Harmonization of requirements would give pharmaceutical manufacturers a choice of technologies for producing WFI. Two-pass reverse osmosis could help firms reduce the capital costs, operating costs, and maintenance costs of their WFI system, which "would be of considerable benefit for world market needs," says Michael Foster, water group lead at OBK, a provider of water-purification systems. Harmonization also would lower costs for drugmakers in emerging countries because one type of water would suffice for purified-water and WFI applications, he adds.

Events indicate that harmonization of EP, USP, and JP requirements for WFI is possible. During recent meetings of the Parenteral Drug Association, European regulators showed openness to discussing the topic of producing WFI through reverse osmosis, says Maik Jornitz, senior vice-president of marketing bioprocess at Sartorius-Stedim North America.

On Mar. 24, 2011, the European Directorate for the Quality of Medicines and HealthCare (EDQM) held a water workshop with experts from JP, USP, the pharmaceutical industry, and equipment manufacturers. By the end of the meeting, the experts saw sufficient reason to recommend that the European Pharmacopoeia Commission initiate discussions regarding the potential use of membrane systems for producing WFI, says Georg Roessling, senior vice-president of Parenteral Drug Association Europe.

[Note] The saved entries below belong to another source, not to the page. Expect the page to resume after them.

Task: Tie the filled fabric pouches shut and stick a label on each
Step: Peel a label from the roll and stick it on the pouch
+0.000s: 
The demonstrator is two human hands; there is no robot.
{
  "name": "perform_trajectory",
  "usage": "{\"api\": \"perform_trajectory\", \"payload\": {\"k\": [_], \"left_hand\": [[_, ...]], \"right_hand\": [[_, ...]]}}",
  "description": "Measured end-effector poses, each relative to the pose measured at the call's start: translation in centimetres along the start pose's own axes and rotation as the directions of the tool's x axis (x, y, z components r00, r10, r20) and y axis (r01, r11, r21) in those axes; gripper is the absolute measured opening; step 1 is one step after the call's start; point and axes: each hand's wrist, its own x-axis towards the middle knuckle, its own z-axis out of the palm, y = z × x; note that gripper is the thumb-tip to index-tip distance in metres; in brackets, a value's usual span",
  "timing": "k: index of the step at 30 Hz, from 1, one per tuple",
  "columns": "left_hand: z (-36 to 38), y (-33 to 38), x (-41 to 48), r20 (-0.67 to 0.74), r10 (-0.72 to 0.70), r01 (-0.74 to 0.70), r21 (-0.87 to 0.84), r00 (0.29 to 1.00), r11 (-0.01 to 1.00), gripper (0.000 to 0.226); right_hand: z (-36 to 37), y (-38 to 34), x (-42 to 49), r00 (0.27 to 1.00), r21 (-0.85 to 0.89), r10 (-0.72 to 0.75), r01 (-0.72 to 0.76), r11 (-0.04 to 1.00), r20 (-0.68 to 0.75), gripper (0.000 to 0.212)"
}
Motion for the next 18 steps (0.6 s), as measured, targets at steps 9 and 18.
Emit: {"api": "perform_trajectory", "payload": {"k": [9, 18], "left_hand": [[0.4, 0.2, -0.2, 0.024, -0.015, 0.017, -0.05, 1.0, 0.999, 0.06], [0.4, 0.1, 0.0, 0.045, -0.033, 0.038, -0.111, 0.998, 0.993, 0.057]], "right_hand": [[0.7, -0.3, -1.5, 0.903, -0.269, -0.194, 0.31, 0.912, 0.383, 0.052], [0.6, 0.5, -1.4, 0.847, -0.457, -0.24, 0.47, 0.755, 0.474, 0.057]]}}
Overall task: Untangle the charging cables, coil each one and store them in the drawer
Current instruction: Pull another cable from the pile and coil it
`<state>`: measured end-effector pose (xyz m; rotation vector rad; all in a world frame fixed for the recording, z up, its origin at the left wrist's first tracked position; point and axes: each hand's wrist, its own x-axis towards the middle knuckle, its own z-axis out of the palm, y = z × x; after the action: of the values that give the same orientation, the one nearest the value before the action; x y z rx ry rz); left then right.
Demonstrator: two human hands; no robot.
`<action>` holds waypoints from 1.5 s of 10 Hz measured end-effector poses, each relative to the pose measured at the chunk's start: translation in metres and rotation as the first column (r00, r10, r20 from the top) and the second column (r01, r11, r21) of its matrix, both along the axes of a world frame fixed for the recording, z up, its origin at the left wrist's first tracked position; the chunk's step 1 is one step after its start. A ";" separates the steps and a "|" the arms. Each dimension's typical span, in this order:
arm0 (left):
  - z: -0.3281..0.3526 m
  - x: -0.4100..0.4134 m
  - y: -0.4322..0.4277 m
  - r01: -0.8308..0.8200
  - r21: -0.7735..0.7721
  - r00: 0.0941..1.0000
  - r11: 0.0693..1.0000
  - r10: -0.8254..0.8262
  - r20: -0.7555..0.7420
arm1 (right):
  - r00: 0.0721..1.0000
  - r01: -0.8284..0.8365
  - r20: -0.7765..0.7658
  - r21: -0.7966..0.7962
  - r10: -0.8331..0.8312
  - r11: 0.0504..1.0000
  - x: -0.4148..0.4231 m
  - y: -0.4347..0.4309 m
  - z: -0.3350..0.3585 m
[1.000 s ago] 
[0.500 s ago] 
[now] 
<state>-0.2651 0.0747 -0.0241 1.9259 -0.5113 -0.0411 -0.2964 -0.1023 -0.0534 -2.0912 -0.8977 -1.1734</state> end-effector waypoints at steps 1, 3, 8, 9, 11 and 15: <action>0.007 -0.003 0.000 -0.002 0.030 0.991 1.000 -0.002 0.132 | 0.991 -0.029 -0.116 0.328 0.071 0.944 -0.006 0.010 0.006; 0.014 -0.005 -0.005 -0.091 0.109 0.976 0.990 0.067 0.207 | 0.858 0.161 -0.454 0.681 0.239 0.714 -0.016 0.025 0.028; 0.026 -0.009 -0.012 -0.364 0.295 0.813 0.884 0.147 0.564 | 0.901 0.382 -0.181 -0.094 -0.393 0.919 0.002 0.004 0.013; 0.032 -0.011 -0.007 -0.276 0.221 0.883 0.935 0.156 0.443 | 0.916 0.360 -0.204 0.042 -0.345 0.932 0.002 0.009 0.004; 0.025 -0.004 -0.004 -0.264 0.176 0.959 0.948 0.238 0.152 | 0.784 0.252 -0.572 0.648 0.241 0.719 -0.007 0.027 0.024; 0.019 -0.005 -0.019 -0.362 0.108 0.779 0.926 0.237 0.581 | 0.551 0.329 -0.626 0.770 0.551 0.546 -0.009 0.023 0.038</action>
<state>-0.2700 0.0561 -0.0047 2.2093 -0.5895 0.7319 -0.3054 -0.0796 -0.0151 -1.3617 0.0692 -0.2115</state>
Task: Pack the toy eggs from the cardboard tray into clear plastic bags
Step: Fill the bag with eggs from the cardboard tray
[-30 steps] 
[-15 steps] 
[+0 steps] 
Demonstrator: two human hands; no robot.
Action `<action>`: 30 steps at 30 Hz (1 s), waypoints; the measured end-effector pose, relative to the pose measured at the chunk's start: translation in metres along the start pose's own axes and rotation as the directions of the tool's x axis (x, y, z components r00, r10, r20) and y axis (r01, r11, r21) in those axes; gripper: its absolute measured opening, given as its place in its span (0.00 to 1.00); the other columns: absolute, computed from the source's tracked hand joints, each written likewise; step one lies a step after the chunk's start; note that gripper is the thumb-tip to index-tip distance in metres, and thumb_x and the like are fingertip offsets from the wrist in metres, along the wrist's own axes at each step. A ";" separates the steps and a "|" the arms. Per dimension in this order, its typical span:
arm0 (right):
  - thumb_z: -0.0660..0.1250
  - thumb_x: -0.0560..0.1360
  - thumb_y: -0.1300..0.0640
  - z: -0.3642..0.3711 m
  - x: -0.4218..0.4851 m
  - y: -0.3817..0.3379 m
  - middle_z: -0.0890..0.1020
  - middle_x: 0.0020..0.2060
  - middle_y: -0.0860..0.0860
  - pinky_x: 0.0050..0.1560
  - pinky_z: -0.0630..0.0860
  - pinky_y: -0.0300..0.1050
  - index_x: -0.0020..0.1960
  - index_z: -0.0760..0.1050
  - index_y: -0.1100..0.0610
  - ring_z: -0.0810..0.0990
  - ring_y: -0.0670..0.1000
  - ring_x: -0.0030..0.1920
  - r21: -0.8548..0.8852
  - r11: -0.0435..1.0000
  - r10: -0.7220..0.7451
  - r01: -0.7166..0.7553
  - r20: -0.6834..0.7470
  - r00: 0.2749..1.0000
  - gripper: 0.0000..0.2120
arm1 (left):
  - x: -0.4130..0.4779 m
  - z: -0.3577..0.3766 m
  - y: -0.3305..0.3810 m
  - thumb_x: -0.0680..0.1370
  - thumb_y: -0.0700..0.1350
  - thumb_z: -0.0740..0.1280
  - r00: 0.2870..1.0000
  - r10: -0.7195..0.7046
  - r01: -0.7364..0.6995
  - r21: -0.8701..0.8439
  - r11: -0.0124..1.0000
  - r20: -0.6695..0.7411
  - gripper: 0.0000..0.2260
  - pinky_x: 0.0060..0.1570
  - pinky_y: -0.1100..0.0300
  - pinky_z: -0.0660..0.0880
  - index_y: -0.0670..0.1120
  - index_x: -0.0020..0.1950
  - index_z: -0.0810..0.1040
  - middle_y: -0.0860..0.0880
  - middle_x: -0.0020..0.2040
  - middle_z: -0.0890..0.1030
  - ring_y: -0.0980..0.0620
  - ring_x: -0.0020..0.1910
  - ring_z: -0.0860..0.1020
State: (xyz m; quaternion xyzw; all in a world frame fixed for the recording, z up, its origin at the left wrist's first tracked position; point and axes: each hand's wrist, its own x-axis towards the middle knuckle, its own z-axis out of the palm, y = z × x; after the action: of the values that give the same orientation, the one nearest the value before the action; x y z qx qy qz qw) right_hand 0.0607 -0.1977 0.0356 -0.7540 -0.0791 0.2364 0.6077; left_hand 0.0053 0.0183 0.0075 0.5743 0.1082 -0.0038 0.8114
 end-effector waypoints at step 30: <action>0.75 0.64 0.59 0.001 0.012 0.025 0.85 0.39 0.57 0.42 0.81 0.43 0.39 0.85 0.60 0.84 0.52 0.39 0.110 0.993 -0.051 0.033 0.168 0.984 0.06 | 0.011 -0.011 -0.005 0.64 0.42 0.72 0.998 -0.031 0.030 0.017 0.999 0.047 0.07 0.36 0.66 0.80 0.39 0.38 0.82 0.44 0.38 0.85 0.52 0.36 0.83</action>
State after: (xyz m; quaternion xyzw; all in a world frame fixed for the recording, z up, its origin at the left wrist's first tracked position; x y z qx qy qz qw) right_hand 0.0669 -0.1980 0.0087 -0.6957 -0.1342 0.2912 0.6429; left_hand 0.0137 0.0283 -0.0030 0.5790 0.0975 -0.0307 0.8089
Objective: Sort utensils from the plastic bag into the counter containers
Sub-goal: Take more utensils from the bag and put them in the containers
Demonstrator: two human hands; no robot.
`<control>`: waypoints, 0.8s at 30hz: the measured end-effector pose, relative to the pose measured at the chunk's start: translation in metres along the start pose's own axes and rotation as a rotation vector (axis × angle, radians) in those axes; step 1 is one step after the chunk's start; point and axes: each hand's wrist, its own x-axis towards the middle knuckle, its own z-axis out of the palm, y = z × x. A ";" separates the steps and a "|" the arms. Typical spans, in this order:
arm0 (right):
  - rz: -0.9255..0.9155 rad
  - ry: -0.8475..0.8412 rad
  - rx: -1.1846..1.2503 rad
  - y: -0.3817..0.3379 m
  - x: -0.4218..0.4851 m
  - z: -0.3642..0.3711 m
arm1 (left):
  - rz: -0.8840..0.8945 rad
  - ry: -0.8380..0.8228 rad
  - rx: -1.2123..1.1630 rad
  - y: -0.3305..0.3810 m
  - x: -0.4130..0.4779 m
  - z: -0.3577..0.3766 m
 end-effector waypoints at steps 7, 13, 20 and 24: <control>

Regulators stipulated that the discussions should consider a potential revision of current specifications for WFI and the introduction of methods to deal with the contaminants likely to be present in reverse-osmosis systems to ensure the safety of the resulting WFI.

European regulators are looking for robust, long-term data that show that the quality of WFI produced by reverse osmosis is comparable to that produced by distillation, says Jornitz. They want to be sure that reverse osmosis can produce WFI reliably, and sharing experience of reverse-osmosis WFI systems with them would be advantageous, he adds.

In June 2011, EP decided that advances in membrane systems since the late 1990s warranted a review of its previous policy. "However, the data collected in the past months still need to be reviewed to answer questions about new multimodule reverse-osmosis systems and associated improvements (e.g., hot water and chemical sanitization) designed to overcome concerns linked to the microbiological quality of the water," says Susanne Keitel, director of EDQM. It is likely that EP ultimately will receive a request for revision of the monograph on WFI, she added.

*Theodore Meltzer, who served as a respected member of Pharmaceutical Technology's Editorial Advisory Board for more than 20 years, passed away in August 2011. He is dearly missed by his colleagues in industry and on this magazine.


1. USP 34–NF 29 (US Pharmacopeial Convention, Rockville, MD, 2011), p. 4596.

2. EurPh, General Text 01/2009:0169 (EDQM, Strasbourg, France, 2010), p. 3219.

3. EMA, "Reflection Paper on Water for Injection Prepared by Reverse Osmosis," Doc. Ref. EMEA/CHMP/CVMP/QWP/28271/2008, Mar. 5, 2008 (London).

4. T. Meltzer et al., PDA J. Pharm. Sci. Technol. 63 (1), 1–7 (2009).

5. FDA, Guide to Inspections of High Purity Water Systems (Rockville, MD, July 1993).